§ **WHAT THE TASK REQUIRES**
Each line below that contains "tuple" should be counted. Give only the total.
[[ DATASET EXCERPTS, beginning ]]
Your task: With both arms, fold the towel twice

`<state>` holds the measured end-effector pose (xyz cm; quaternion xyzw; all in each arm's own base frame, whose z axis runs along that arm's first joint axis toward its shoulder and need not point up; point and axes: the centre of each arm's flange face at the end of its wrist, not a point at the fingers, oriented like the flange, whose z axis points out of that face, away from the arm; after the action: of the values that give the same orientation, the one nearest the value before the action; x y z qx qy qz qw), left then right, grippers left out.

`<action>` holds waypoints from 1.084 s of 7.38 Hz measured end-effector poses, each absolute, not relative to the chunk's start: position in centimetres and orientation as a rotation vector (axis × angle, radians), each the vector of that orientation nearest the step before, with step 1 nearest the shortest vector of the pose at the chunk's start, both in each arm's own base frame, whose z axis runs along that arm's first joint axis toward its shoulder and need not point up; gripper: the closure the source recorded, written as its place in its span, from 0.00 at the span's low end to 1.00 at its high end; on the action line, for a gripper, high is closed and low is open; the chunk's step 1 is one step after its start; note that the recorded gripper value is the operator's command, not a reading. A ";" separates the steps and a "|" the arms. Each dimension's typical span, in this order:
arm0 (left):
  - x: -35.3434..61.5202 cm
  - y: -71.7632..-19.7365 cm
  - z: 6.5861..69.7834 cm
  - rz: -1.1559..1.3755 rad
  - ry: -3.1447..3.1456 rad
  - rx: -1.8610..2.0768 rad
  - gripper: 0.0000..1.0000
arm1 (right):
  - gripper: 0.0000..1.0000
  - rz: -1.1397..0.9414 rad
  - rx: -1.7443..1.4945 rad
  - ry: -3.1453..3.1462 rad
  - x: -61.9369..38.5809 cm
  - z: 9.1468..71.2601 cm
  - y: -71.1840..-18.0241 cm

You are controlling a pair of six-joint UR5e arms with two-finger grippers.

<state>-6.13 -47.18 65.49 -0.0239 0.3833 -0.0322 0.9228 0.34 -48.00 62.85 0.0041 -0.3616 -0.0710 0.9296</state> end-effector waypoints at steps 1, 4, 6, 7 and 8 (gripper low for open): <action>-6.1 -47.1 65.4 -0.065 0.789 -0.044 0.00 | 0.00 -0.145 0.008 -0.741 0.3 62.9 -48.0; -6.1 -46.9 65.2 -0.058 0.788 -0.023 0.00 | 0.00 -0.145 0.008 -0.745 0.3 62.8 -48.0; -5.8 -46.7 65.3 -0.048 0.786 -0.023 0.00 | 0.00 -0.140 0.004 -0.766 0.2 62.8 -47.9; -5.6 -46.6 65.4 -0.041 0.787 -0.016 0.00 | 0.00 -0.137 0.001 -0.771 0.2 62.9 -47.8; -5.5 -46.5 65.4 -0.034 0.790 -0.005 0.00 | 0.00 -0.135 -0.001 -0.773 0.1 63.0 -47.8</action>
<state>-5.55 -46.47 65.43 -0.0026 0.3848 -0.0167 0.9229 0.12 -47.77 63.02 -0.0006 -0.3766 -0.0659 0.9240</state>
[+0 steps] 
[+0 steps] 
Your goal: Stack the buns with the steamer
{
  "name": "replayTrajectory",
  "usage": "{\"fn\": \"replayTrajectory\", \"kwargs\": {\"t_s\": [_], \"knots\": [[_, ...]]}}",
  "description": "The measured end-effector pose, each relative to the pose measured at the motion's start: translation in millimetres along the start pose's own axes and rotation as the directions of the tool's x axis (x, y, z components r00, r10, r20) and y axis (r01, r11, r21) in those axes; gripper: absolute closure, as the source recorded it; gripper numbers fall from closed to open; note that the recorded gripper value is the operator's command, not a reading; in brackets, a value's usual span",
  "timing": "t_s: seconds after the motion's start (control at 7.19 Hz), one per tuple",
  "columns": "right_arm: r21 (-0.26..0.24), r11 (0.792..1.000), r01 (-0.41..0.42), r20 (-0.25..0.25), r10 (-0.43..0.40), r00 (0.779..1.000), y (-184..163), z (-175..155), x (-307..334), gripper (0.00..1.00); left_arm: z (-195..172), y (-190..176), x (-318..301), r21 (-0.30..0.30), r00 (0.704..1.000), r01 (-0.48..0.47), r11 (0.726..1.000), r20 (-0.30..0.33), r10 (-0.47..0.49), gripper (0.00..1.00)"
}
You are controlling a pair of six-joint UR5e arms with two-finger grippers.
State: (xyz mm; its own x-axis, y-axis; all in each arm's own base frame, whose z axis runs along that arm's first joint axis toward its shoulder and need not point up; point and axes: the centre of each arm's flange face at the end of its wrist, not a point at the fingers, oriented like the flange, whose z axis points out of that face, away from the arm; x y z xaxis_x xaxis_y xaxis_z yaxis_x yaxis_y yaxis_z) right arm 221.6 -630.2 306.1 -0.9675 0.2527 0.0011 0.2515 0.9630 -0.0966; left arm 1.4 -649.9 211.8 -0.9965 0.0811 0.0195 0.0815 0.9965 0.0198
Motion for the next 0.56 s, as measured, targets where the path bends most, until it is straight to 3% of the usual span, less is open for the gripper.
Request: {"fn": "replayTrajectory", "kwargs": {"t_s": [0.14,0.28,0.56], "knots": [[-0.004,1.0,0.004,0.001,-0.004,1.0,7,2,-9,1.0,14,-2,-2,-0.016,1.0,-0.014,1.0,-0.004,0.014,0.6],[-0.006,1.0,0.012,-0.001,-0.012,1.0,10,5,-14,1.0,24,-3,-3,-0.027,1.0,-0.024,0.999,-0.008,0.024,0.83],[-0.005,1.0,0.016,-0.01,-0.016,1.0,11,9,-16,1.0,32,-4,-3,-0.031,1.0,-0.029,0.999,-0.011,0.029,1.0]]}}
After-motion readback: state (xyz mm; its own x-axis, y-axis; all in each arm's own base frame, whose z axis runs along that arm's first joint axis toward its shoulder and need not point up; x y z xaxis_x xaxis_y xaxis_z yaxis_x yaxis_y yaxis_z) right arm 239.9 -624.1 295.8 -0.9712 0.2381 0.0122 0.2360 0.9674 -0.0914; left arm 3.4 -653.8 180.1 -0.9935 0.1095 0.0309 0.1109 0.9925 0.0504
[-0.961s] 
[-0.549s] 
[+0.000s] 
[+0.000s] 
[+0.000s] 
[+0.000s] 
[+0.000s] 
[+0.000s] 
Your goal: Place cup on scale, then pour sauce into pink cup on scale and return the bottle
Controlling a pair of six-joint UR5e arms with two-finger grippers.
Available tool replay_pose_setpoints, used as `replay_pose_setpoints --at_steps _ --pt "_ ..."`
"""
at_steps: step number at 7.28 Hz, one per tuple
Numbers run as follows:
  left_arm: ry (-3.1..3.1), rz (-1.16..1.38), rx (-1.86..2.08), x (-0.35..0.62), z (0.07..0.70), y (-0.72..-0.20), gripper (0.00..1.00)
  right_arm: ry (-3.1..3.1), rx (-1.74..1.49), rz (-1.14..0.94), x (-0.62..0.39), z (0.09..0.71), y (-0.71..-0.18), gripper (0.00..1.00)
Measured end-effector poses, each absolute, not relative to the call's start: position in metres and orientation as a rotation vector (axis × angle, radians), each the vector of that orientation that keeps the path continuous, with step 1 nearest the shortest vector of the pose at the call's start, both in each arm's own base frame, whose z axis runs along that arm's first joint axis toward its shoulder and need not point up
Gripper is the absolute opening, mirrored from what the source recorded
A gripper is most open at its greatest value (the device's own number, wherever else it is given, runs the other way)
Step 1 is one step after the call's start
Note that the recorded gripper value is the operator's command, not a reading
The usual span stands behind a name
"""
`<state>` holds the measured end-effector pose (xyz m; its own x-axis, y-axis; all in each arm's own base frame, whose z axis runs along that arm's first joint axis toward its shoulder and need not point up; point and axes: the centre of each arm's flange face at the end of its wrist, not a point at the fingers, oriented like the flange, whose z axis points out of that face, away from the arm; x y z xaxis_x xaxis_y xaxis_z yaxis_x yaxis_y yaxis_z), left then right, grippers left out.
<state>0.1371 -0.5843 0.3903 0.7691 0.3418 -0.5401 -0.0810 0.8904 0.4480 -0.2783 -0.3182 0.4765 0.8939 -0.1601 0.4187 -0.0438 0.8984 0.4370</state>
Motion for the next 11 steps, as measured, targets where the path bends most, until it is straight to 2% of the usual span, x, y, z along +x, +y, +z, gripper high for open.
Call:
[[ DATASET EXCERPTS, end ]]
§ **TASK ANSWER**
2